OTU = otu_table(as.matrix(data_otu), taxa_are_rows = FALSE)              
SAM = sample_data(data_grp, errorIfNULL = TRUE)                
TAX = tax_table(as.matrix(data_taxo)) 
data_phylo <- phyloseq(OTU, TAX, SAM) 

1. Data filtering

In the remainder of the data analyses we want to focus on the differences between the samples, the bacterial community composition and the beta-diversity. For this it is necessary to prepare the data in a way that improves the comparability of the samples.
As microbiome data sets are usually sparse, it is important to filter the data set. Indeed, data filtering aims to remove low quality or uninformative variables (OTU/ASV) to improve downstream statistical analysis.
For example, we can filter variables (OTU/ASV) with very low number of counts in only a few samples, which are likely due to sequencing errors or low-level contaminations. In this example, we will keep OTU that have at least 2 counts in at least 11% of the samples. Indeed, we have here 18 samples and 3 replicates per treatment and we want, for example, to have at least 2 counts in at least two samples (2/18=0.111).

Remark

First, data filtering should be done on the raw data. Then, we are using here the phyloseq object: data_phylo because we are using a plyloseq function to filter the raw data.

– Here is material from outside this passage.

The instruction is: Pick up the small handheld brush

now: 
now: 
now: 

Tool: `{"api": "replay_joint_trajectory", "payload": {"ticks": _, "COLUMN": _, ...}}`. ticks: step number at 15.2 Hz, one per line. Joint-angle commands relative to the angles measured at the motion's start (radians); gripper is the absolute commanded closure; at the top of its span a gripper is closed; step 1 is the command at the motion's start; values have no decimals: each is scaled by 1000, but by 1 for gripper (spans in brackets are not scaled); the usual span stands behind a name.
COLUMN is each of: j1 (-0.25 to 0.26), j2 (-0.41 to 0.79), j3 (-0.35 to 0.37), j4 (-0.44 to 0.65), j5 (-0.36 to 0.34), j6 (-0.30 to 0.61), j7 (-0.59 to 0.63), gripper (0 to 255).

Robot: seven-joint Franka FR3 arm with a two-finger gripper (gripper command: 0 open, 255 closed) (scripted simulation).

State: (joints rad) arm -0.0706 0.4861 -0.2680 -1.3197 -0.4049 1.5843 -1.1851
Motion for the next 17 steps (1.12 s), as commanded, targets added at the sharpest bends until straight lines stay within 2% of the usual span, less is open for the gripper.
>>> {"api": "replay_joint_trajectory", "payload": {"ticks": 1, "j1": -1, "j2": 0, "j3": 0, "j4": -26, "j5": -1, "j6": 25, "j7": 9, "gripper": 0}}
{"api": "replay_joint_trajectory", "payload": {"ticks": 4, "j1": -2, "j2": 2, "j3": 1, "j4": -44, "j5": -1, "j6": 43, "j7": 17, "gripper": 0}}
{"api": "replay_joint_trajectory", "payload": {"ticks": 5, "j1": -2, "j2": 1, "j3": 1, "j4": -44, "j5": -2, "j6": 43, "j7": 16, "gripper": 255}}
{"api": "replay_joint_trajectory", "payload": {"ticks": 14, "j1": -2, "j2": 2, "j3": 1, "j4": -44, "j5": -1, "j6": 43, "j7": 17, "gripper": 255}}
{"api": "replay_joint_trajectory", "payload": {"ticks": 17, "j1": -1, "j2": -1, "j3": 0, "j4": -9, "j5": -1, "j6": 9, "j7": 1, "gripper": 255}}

# filter the OTU data using filter_taxa function included in phyloseq package
data_phylo_filt = filter_taxa(data_phylo, function(x) sum(x > 2) > (0.11 * length(x)), TRUE) 

data_otu_filt = data.frame(otu_table(data_phylo_filt)) 

Let’s check what are the dimensions of the filtered OTU table.

dim(data_otu_filt)
[1]   18 1381

There are still 18 samples and there are now 1381 variables.
The non filtered OTU table has 5248 variables/features/OTU, so we removed here 3867 variables/features/OTU, representing almost 74% of the features.

Questions

How many sequences/reads did we remove here fitering the OTU table?

Solutions

# Total number of sequences/reads in the filtered data
sum(data_otu_filt)
# 229386
# Percentage of sequences/reads removed during filtering step
((sum(data_otu)-sum(data_otu_filt))/sum(data_otu))*100
# 6.464306 %

Remark

Therefore filtering the OTU table, we removed here almost 74% of the features/OTU but less than 6.5% of the total sequences/reads.

Questions

  1. How many zeros are present in the filtered OTU table?
  2. What is the percentage of zeros in the filtered OTU table?
  3. Plot the number of non zero values for each OTU (in the same way as for the nonfiltered data).
    Interpret these results.

Solutions

# Q1
sum(data_otu_filt == 0)

# Q2
sum(data_otu_filt == 0) / (dim(data_otu_filt)[2] * dim(data_otu_filt)[1]) * 100 

# Q3
hist(as.matrix(data_otu_filt),   
   max(data_otu_filt),   
   right = FALSE,   
   las = 1,   
   xlab = "Occurrence value",   
   ylab = "Frequency",   
   main = "Occurrence frequency")  

min(colSums(data_otu_filt))
non_zero<-0 * 1:dim(data_otu_filt)[2]

for (i in 1:dim(data_otu_filt)[2]){
  non_zero[i]<-sum(data_otu_filt[,i] != 0)
  }
plot(non_zero, xlab = "OTU", ylab = "Frequency", main="Number of non zero values", las = 1)
# You can see that we removed 3867 OTU, which were extremely rare and mostly found in only few samples.  
# We decreased the number and percentage of zeros in our data set by removing these OTUs.  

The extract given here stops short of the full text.